For open-end funds, net outflows were $4.5 billion with net outflows in essentially all strategies reflecting the risk off environment. I would note that ETF net flows are positive as they have been for seven of the past eight quarters. In retail separate accounts, net outflows were $0.7 billion, largely driven by domestic small cap in the intermediary sold channel. Several large distributors of our retail separate accounts changed investment allocations or waitings during the period, including one that went underweight small cap equities and others that repositioned to overweight value oriented stocks. In our private client business, net flows remained positive as they have for 14 consecutive quarters.

Turning to Slide 9, investment management fees as adjusted of $175.9 million declined $20.4 million or 10%, reflecting the 10% sequential decline in average assets and a modestly lower average fee rate. The average fee rate of 41.2 basis points compared with 41.9 basis points in the prior quarter with the modest sequential reduction due to a lower equity AUM. Performance fees in the quarter were modestly lower at $0.4 million compared with $0.6 million in the prior quarter. For the third quarter, we believe the range of 41 to 43 basis points remains reasonable. At current market levels, we would anticipate being at the lower end of that range.

Slide 10 shows the five quarter trend in employment expenses. Total employment expenses as adjusted of $89.1 million decreased 12% sequentially, primarily reflecting $9.7 million of seasonal items in the prior quarter related to the timing of annual incentives. Excluding the seasonal items, employment expenses declined due to lower variable profit and sales based incentive compensation.

As a percentage of revenues, employment expenses were 44.8% up from the seasonally adjusted 41.4% in the first quarter, due to the market driven revenue decline. For the third quarter, given beginning AUM levels and an uncertain market environment, it is reasonable to anticipate that employment expenses as a percentage of revenues will be above the second quarter.

Turning to Slide 11, other operating expenses as adjusted were $31 million, up 6% on a sequential basis from $29.3 million due to $0.8 million of annual grants to the Board of Directors and an increase in travel and related expenses. Looking forward, we continue to expect other operating expenses in a range of $27 million to $31 million per quarter. While we are always thoughtful about expenses, given the current market environment and the impact of inflation, we have increased the scrutiny around expenditures and initiatives while continuing to focus on necessary investments to support organic growth. As mentioned on the last call, we have made investments in global distribution and a comprehensive investment and risk operating platform and we’ll continue to support these activities, which we believe will position us well for future growth and operating efficiencies.

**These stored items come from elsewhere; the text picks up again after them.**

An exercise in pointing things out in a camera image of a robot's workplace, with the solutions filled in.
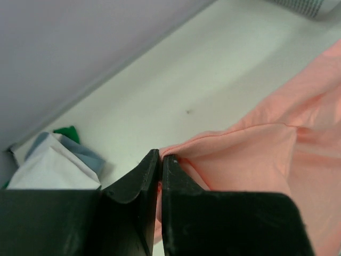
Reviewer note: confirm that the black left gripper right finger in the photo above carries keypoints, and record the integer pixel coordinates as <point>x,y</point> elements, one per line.
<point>200,222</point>

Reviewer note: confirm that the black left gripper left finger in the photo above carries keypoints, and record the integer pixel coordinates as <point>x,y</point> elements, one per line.
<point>118,220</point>

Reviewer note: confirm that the grey-blue t shirt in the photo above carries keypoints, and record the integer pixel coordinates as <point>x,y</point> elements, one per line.
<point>95,162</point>

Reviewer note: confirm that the white t shirt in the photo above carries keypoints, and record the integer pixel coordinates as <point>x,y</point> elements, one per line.
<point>52,166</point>

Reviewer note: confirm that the green t shirt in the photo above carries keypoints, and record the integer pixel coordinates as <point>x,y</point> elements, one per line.
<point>69,132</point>

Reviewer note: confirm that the pink t shirt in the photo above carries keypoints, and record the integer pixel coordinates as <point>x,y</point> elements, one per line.
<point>289,143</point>

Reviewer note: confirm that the white laundry basket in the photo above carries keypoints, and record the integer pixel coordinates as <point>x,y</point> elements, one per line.
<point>309,8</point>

Slide 12 illustrates the trend in earnings. Operating income as adjusted of $78 million, decline $12.1 million or 13% sequentially due to lower revenues. The operating margin as adjusted of 39.2% compared with 40.6% in the first quarter. Excluding seasonal employment items, the operating margin declined sequentially by 580 basis points from 45% due to lower revenues.

Net income as adjusted of $6.86 per diluted share declined 13% in the quarter. Regarding GAAP results, net income per share of $2.29 decreased from $4.22 per share in the first quarter and included the following items. $4.11 of realized and unrealized losses on investments and $0.28 reduction reflecting the increased fair value of the Westchester Capital contingent consideration, partially offset by $0.51 of fair value adjustments to affiliate non-controlling interests.

Slide 13 shows the trend of our capital liquidity and select balance sheet items. Working capital was $185 million at June 30, down sequentially from $196 million as earnings were more than offset by $53 million in return of capital to shareholders and debt repayment of $10.7 million. At June 30, gross debt to EBITDA was 0.6 times, the same level at March 31.

Net debt at June 30 was $12 million, down from $48 million at March 31. We generated $85 million of EBITDA in the second quarter down sequentially due to the lower AUM. During the second quarter, we repurchase 221,903 shares of common stock or 2.6% of basic shares outstanding for $40 million, above the prior quarter level of $30 million. Over the past year, we’ve reduced total basic shares outstanding by 4.9%.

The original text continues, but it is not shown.